I have a dataset with 16 groups available for facets—however, that is too many, and I'd like to keep only the most important groups (determined by what percentage of a certain total falls in that group). For example, I'd like to keep only groups that represent 30% or more of the total of Var1.
To illustrate, if I run the following code, R correctly outputs the two species whose Petal.length sum represents more than 30% of the total Petal.length in the dataset (ignore that it's a meaningless statistic in this case).
library(tidyverse)
iris %>%
group_by(Species) %>%
summarise(t_length = sum(Petal.Length),
p_length = round(100*t_length/sum(.$Petal.Length))) %>%
filter(p_length >=30)
So, what I'd like to do is have ggplot facet by all groups that meet the specified condition. In my dataset, only 5 out of the 16 groups capture over 90% of the interesting observations, so, I don't need the other 11 groups in the facet grid.
This is my attempt, and the output is all 3 species, where it should only be the same 2 from the table above:
iris.sub <- ggplot(subset(iris, round(100*sum(Petal.Length)/sum(iris$Petal.Length)) >= 30), aes(x = ' ', y = Petal.Length)) +
geom_point(stat = 'summary', fun.y = 'mean') +
geom_errorbar(stat = 'summary', fun.data = 'mean_se',
width=0, fun.args = list(mult = 1.96)) +
facet_grid( . ~ Species ) +
theme_bw()
iris.sub
filter
won't be affected by group_by
. For example, if you have a data frame grouped by a column var1
and you want to filter for rows with the column x
> 50, the fact that an observation is in a certain group doesn't affect the fact that a number is or isn't greater than 50.
Here are two ways to do it with some dplyr
functions.
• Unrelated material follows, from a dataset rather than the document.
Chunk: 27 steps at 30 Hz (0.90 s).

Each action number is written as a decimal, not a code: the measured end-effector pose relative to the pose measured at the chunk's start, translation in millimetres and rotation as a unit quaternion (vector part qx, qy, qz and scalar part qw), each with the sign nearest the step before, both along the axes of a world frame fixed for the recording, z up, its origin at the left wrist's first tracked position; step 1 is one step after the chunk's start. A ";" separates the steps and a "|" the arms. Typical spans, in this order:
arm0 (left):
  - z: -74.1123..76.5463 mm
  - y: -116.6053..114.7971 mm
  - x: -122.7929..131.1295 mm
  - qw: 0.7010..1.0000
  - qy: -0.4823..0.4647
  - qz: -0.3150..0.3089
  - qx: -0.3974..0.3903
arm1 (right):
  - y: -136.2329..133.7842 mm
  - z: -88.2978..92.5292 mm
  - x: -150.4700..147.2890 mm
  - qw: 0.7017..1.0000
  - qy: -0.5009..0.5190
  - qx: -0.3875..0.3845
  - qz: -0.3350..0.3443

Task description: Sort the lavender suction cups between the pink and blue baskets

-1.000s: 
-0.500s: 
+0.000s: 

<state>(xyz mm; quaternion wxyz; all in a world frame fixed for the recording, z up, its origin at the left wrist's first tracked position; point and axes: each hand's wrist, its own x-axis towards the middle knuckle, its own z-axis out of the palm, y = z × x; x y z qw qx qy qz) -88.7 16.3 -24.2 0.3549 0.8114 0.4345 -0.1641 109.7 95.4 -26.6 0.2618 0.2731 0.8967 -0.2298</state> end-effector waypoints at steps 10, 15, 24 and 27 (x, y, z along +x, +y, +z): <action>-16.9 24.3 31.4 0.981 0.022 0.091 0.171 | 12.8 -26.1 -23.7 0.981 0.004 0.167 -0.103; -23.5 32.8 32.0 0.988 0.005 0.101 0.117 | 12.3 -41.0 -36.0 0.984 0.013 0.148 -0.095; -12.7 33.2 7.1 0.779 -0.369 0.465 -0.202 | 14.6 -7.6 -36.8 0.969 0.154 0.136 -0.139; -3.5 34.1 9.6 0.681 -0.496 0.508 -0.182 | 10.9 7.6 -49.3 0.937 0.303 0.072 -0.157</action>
The first calculates the share each group contributes to the total petal length, pulls out those species, and keeps that as a vector. Then you filter the data frame for just observations with one of those species, and plot.
The second does those calculations and plotting all in one block. The advantage to this is that you don't have to save a variable for the species you're keeping; the disadvantage is that doing summary math in mutate
calls rather than summarise
is messy and can lead to errors if you're not careful with exactly what you need to add up (saying this from experience).
library(tidyverse)
major_categories <- iris %>%
group_by(Species) %>%
summarise(group_Petal.Length = sum(Petal.Length)) %>%
mutate(share_Petal.Length = group_Petal.Length / sum(group_Petal.Length)) %>%
filter(share_Petal.Length >= 0.3) %>%
pull(Species)
iris %>%
filter(Species %in% major_categories) %>%
ggplot(aes(x = 1, y = Petal.Length)) +
geom_point(stat = "summary", fun.y = "mean") +
geom_errorbar(stat = "summary", fun.data = "mean_se", width = 0, fun.args = list(mult = 1.96)) +
facet_grid(. ~ Species) +
theme_bw()
iris %>%
group_by(Species) %>%
mutate(group_Petal.Length = sum(Petal.Length)) %>%
ungroup() %>%
mutate(share_Petal.Length = group_Petal.Length / sum(unique(group_Petal.Length))) %>%
filter(share_Petal.Length >= 0.3) %>%
ggplot(aes(x = 1, y = Petal.Length)) +
geom_point(stat = "summary", fun.y = "mean") +
geom_errorbar(stat = "summary", fun.data = "mean_se", width = 0, fun.args = list(mult = 1.96)) +
facet_grid(. ~ Species) +
theme_bw()
Also just want to note that if you don't have any values on the x-axis—here it's just a dummy value—you might as well skip the facetting and put Species
on the x-axis. Not sure if that will still apply to your larger dataset.